Dikeluarkannya surat edaran Dikti No: 152/E/T/2012 tentang publikasi karya ilmiah untuk mahasiswa program S1, S2, dan S3 memantik pro dan kontra yang hangat di kalangan akademisi perguruan tinggi. Hal itu tak lepas dari adanya persyaratan khusus kelulusan bagi mahasiswa program sarjana yakni menghasilkan makalah yang diterbitkan pada jurnal ilmiah. Mahasiswa program magister harus menerbitan karya di jurnal ilmiah nasional, serta menerbitkan makalah di jurnal internasional bagi mahasiswa program doktoral.
Rektor Unissula yang juga Ketua Forum Rektor Indonesia 2013 Prof Laode M Kamaluddin PhD memberikan pendapatnya atas silang sengkarut kebijakan Jurnal Dikti yang menghangat akhir akhir ini. Hal itu disampaikan Kamis (9/2) di Semarang.

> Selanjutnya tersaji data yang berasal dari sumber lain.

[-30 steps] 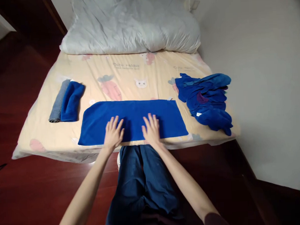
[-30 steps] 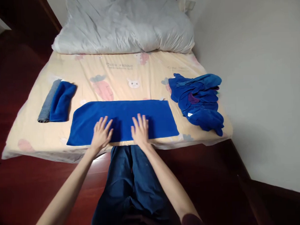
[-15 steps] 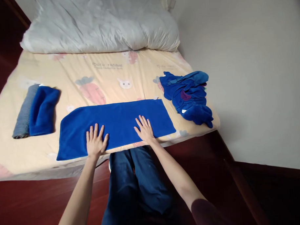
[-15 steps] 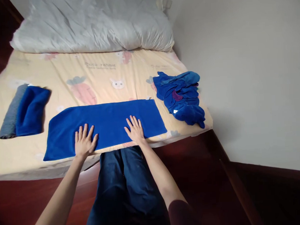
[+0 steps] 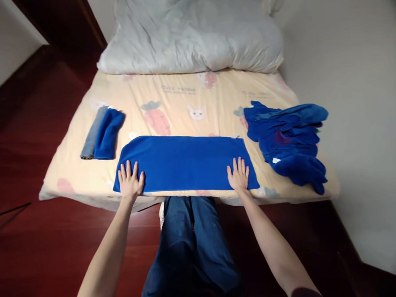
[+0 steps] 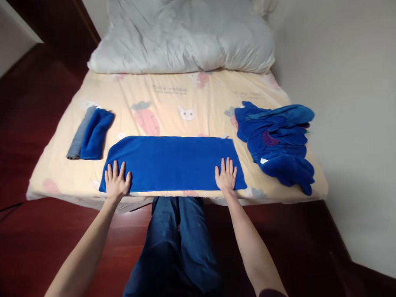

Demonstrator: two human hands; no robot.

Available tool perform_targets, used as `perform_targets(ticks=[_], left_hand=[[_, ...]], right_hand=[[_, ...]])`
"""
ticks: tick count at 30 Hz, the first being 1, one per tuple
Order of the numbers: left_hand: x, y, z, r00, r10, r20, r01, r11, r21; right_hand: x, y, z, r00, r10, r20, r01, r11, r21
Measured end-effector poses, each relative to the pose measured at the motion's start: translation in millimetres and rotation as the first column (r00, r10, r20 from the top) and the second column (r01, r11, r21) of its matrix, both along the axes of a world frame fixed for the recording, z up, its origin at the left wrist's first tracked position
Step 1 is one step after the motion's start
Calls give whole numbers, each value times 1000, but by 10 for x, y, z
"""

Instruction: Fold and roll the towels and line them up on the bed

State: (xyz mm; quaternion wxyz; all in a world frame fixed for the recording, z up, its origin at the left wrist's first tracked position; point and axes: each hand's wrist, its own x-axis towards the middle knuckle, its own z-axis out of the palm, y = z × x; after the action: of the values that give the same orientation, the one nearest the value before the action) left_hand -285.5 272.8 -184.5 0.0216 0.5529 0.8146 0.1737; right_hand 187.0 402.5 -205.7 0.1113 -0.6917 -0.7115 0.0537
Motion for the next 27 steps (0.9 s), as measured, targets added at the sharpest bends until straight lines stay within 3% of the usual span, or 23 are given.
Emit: perform_targets(ticks=[3, 5, 8, 10, 12, 14, 16, 18, 19, 23, 25, 27], left_hand=[[38, 39, 8, 1000, 5, -17, -5, 1000, -23], [160, 102, 32, 999, -25, -29, 24, 999, -40], [550, 288, 93, 972, -227, -56, 223, 972, -73], [870, 499, 146, 881, -471, -53, 462, 878, -124], [1098, 793, 210, 734, -677, -49, 664, 731, -159], [1111, 1150, 295, 681, -729, -77, 713, 683, -158], [866, 1523, 401, 737, -669, -94, 651, 740, -170], [421, 1854, 512, 817, -571, -84, 545, 811, -211], [164, 1989, 563, 833, -550, -62, 517, 813, -268], [-701, 2304, 709, 873, -486, 41, 434, 737, -519], [-900, 2356, 748, 887, -460, 37, 383, 688, -617], [-956, 2371, 774, 901, -434, -11, 315, 671, -671]], right_hand=[[-233, -9, 123, 1000, -12, -18, 13, 1000, 0], [-573, -45, 223, 998, 52, -39, -51, 998, 41], [-1258, -181, 290, 968, 230, -102, -219, 970, 105], [-1663, -301, 251, 939, 302, -163, -287, 952, 107], [-1917, -399, 172, 930, 304, -208, -293, 952, 86], [-2011, -446, 98, 931, 283, -231, -277, 959, 56], [-2007, -447, 62, 930, 271, -248, -273, 962, 25], [-1978, -427, 67, 928, 265, -261, -274, 962, 1], [-1969, -417, 78, 929, 260, -263, -270, 963, -4], [-1985, -399, 115, 932, 259, -252, -263, 965, 18], [-2001, -399, 118, 937, 257, -238, -258, 966, 29], [-2008, -399, 116, 948, 248, -201, -247, 969, 32]])
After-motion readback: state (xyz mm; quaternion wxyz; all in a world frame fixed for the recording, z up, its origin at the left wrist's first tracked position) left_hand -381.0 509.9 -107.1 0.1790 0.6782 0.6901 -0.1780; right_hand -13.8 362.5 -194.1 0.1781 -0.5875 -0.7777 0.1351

Laode memuji kebijakan strategis yang diambil Dirjen Dikti. Mengingat ada latar belakang yang sangat mulia dibalik dikeluarkannya keputusan tersebut yakni untuk mempercepat pengembangan keilmuan serta menekan plagiarisme. Untuk mengejar ketertinggalan Indonesia dalam membuat karya ilmiah, dimana saat ini jumlah karya ilmiah yang dihasilkan perguruan tinggi Indonesia masih rendah bahkan jika dibandingkan dengan negara negara di lingkup ASEAN. Mendorong peningkatan kualitas dan kuantitas karya ilmiah di Indonesia. Membiasakan sarjana untuk mempunyai kemampuan menulis ilmiah. Namun demikian kebijakan tersebut terkesan terburu buru dan tidak matang persiapannya.

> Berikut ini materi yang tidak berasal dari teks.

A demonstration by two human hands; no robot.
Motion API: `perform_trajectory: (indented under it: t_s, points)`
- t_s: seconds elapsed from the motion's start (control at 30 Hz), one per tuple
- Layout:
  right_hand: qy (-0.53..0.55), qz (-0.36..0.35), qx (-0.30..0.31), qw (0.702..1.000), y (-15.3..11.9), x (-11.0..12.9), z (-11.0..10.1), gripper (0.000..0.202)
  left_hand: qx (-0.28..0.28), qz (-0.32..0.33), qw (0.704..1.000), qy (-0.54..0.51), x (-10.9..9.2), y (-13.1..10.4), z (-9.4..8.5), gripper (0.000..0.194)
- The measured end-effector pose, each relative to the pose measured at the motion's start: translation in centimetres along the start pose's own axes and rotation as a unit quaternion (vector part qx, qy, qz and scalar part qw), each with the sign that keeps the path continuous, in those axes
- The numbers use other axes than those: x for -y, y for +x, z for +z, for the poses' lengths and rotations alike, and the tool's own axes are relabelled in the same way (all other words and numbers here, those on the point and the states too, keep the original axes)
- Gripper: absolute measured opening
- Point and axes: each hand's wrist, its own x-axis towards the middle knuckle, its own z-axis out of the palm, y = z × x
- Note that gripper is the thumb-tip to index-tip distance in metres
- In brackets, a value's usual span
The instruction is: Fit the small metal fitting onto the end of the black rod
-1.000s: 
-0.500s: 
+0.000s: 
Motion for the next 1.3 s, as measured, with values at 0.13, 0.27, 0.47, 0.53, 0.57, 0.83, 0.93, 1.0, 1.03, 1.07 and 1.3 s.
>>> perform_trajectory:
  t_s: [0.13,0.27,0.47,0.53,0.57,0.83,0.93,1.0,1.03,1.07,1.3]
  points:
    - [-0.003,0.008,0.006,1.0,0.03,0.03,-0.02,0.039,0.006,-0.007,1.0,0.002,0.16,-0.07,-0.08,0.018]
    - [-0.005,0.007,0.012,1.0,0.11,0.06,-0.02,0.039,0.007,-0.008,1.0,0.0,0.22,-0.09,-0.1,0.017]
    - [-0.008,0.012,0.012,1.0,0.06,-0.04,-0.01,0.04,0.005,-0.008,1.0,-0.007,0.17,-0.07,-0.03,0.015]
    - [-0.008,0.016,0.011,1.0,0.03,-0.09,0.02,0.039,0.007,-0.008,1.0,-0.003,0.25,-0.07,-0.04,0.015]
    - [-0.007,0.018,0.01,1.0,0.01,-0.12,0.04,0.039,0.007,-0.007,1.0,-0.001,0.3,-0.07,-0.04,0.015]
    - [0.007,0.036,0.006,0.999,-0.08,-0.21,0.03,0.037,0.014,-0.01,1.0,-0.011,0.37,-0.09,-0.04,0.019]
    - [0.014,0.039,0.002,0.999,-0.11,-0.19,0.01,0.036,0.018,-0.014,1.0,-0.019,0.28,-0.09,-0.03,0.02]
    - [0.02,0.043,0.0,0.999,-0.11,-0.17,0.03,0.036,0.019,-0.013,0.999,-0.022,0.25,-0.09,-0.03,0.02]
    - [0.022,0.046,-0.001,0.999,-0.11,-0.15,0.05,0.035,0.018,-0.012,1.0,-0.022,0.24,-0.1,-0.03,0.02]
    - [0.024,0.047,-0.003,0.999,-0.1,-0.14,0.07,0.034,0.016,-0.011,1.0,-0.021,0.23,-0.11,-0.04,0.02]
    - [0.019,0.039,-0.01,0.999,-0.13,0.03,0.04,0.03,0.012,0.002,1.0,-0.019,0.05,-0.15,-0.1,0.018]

Laode mengambil sebuah kesimpulan bahwa kebijakan publikasi ilmiah internasional bagi mahasiswa S3 sangat tepat. Karena pada umumnya mereka yang menempuh pendidikan S3 adalah orang orang yang secara serius memperdalam pemahaman akademisnya pada sebuah bidang tertentu. Sehingga kedalaman akdemis mahasiswa S3 perlu diuji melalui penerbitan penerbitan jurnal internasional.
Kedua, syarat publikasi ilmiah nasional untuk program S2 perlu dimatangkan. Hal ini didasarkan pada fakta bahwasannya sebagian gelar S2 di Indonesia lebih banyak ditempuh sebagai sebuah kebutuhan untuk mengejar karier terutama pada PTS/PTN di luar Jawa. Sehingga hal ini juga harus dipertimbangkan.
Ketiga, kebijakan publikasi ilmiah sebagai syarat kelulusan S1 belum tepat dan terkesan membingungkan. Kami khawatir jika persyaratan jurnal untuk S1 dipaksakan justru akan menghambat, seperti studi mahasiswa menjadi lebih lama dsb. Hal ini semakin diperkuat oleh fakta jumlah jurnal yang ada belum bisa menampung jumlah jurnal ilmiah yang calon sarjana yang lulus setiap tahunnya. Padahal jangankan jurnal di banyak negara maju seperti Amerika, Jepang dll progam S1 tidak wajib membuat skripsi, tapi diganti dengan mata pelajaran yang setara dengan skripsi atau tugas akhir.
Jika jurnal dapat dipublikasikan secara online juga harus dicari formula yang tepat tentunya dengan tujuan tetap menjaga kaidah “kesucian” penulisan jurnal ilmiah.
Keempat, terkait dengan hal itu Laode perlu memberikan saran antara lain. Perlu dijelaskan tentang syarat jurnal bagi mahasiswa S1. Jika memang bisa dipublikasikan melalui jurnal online maka perlu dijelaskan kaidah kaidah yang mengaturnya. Perlu dijelaskan jenis tulisan yang bisa masuk ke jurnal ilmiah, apakah ringkasan skripsi, laporan penelitian kecil, laporan proyek, laporan pembuatan produk atau tugas makalah. Perlu diadakan kajian atau diskusi lebih lanjut antara pimpinan perguruan tinggi (Forum Rektor) dengan Dikti untuk membahas kebijakan ini. Jika sudah mendapat keputusan dan persetujuan dari diskusi tersebut maka dapat segera disosialisasikan dan diterapkan diseluruh perguruan tinggi/institut/ sekolah tinggi di seluruh Indonesia.
Hal itu sangat mendesak untuk segera dilakukan mengingat keterbatasan waktu jika kebijakan Dikti akan diberlakukan sesuai edaran yakni mulai Agustus 2012.